Some friends visited me a few weeks ago who got married earlier this year and made their own wedding invitations with a letter press, purchasing plates for their custom design.
They’re now in the process of sending out the Thank You cards, and we got talking about 3D printing, particularly the differences between SLA and FDM printing. It turns out, letter press plates are made using photopolymer with a mask, and we decided to try printing a plate in the Titan 1.
I did a quick calculation and determined that at 100 microns XY, we have 254 DPI resolution by traditional print standards. That compares quite favorably with the resolution offered by plate making shops. My friends sent me an SVG which I did a quick-and-dirty extrude in with Tinkercad. The whole plate is quite thin, like 1.2mm, so it was an extremely fast print. I messed up my first go because I forgot to invert the image. I mailed the plate to them, and they tried it out.
The results were quite successful (click through to see the album with pictures of the plate, the resulting cards, and a comparison to traditional photopolymer plates):
I printed this with FunToDo Standard Blend, since I thought softer would be better, although the spec sheet for the press plate manufacturer specified a Shore D of 65, closer to that of Industrial Blend. I didn’t create any bevels, but I probably will the next time. Compared to the cost of having them done by a service (which has some steep minimums and cost $50+), the actual resin consumption was less than 50 cents.
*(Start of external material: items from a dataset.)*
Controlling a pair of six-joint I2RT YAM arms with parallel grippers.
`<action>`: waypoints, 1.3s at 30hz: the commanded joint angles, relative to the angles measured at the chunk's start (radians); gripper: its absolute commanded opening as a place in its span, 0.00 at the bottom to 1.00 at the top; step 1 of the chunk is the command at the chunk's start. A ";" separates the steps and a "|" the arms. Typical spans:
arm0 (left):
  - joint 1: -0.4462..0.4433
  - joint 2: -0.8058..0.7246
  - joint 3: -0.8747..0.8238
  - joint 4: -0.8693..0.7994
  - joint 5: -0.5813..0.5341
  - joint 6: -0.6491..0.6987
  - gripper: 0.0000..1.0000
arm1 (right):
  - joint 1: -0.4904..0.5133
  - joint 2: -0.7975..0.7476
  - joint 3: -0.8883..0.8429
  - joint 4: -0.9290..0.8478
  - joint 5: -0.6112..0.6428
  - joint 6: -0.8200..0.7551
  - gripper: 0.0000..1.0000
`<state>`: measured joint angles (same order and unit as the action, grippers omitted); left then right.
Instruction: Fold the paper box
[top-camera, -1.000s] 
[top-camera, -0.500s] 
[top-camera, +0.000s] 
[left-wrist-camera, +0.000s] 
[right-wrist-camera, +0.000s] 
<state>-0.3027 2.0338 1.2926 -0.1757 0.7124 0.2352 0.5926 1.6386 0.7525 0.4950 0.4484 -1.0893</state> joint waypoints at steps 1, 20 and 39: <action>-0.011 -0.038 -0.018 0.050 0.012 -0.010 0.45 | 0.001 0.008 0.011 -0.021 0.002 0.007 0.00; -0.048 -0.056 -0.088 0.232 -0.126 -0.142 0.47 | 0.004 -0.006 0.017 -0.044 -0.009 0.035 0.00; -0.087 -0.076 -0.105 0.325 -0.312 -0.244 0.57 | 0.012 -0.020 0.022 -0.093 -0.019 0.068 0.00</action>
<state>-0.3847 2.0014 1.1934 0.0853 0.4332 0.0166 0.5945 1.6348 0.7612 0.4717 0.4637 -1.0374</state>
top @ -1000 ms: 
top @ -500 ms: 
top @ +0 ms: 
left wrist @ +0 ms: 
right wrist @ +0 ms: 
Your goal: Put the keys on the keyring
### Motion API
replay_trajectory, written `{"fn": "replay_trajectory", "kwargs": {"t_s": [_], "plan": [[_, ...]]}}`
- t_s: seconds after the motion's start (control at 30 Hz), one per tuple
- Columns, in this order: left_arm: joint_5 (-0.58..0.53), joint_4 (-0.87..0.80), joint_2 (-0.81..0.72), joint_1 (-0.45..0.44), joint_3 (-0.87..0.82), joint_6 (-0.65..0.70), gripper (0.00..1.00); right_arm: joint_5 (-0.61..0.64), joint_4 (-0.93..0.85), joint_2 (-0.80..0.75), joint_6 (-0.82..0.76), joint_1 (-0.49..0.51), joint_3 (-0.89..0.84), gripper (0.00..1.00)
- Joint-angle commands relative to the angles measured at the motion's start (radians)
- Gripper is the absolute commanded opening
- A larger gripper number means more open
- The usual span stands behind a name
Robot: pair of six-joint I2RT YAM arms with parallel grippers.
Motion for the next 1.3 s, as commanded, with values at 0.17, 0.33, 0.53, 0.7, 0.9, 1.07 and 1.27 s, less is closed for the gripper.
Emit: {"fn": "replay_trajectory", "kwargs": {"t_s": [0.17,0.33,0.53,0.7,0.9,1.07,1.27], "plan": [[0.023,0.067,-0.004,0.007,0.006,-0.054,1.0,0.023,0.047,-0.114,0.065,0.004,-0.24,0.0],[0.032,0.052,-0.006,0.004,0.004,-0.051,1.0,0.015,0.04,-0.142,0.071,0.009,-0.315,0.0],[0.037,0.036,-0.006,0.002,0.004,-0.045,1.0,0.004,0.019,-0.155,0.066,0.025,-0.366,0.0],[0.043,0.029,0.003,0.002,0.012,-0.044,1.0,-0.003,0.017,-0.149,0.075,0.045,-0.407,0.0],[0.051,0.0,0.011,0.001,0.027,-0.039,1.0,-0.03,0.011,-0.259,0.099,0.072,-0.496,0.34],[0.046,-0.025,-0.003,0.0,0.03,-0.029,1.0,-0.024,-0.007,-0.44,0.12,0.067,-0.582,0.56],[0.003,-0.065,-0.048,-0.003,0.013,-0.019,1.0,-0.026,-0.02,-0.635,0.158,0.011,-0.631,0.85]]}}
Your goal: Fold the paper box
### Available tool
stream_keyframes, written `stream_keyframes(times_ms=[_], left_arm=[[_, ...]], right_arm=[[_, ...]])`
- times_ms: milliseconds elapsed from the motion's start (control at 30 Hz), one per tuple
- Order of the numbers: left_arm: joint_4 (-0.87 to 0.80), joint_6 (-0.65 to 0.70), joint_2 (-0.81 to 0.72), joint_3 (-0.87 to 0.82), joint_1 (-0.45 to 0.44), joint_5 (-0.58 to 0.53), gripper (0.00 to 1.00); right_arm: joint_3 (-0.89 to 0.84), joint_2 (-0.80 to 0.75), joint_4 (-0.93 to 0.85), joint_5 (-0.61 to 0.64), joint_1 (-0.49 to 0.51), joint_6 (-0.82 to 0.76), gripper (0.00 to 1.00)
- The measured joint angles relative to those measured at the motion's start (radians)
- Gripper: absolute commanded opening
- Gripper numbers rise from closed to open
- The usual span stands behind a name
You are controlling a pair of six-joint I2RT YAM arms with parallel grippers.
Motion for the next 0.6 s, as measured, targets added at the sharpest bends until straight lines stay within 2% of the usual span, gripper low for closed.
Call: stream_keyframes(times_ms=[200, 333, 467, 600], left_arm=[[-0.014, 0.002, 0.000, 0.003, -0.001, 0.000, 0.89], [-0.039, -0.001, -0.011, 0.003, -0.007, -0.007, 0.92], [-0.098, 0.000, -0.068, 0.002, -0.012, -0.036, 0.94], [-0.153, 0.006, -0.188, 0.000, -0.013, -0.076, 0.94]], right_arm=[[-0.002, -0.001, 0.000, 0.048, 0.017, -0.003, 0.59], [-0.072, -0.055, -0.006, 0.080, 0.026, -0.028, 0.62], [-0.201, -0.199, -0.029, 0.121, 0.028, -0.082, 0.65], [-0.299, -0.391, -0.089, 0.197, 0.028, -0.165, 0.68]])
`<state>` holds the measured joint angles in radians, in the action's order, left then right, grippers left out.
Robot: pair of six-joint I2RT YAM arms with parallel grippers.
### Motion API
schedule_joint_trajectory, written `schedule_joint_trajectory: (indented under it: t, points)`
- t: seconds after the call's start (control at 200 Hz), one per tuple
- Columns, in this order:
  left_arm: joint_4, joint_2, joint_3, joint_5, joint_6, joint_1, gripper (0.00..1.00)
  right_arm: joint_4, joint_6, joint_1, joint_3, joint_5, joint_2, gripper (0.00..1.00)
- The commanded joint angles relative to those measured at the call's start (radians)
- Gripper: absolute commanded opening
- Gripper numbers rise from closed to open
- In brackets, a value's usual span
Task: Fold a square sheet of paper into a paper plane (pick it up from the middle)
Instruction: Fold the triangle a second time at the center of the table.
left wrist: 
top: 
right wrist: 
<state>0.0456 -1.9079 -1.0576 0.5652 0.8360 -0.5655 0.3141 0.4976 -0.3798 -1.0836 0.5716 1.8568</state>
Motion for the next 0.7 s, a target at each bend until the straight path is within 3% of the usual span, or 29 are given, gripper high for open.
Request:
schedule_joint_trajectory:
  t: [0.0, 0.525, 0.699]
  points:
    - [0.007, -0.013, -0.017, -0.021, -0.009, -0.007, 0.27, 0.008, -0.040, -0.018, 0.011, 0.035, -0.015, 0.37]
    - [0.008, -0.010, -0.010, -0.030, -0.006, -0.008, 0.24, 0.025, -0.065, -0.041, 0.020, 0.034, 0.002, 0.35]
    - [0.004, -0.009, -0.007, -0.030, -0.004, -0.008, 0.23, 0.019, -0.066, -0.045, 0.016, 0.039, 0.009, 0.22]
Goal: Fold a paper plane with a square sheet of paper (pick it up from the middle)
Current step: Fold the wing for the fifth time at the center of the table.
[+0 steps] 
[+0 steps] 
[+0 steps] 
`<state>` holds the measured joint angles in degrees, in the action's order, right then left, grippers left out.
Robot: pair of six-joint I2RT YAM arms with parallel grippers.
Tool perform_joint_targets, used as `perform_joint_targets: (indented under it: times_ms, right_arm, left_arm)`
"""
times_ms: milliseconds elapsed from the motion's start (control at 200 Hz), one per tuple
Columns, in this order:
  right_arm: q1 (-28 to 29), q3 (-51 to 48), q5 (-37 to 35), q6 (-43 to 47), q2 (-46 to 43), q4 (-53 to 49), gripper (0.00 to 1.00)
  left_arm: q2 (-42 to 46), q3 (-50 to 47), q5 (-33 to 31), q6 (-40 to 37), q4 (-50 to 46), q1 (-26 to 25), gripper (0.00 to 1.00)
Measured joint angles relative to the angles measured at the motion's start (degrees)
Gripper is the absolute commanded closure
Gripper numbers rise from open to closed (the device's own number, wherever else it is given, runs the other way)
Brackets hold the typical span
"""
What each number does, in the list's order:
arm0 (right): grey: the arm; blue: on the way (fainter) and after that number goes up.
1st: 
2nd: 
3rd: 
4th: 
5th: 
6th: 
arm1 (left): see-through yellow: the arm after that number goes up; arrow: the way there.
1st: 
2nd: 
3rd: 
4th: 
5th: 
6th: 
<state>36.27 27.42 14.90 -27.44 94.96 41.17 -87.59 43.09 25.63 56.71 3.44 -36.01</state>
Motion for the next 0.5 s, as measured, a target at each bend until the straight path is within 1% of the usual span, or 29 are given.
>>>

The plate itself is a particularly interesting use case. It’s something that, given its flatness and large surface area, is uniquely suited for the Titan 1. Other DLP SLA printers would have trouble with such a large piece. Printing flat would add considerable cost given the wear that flat orientations create on bare silicone vats. Laser based SLA printers would be slow having to trace out the large surface. The plate took me less than 20 minutes to print, and really there was no reason to use 0.05mm layers. I could easily have used 0.1mm layers to achieve the same results and probably finish in about 10 minutes.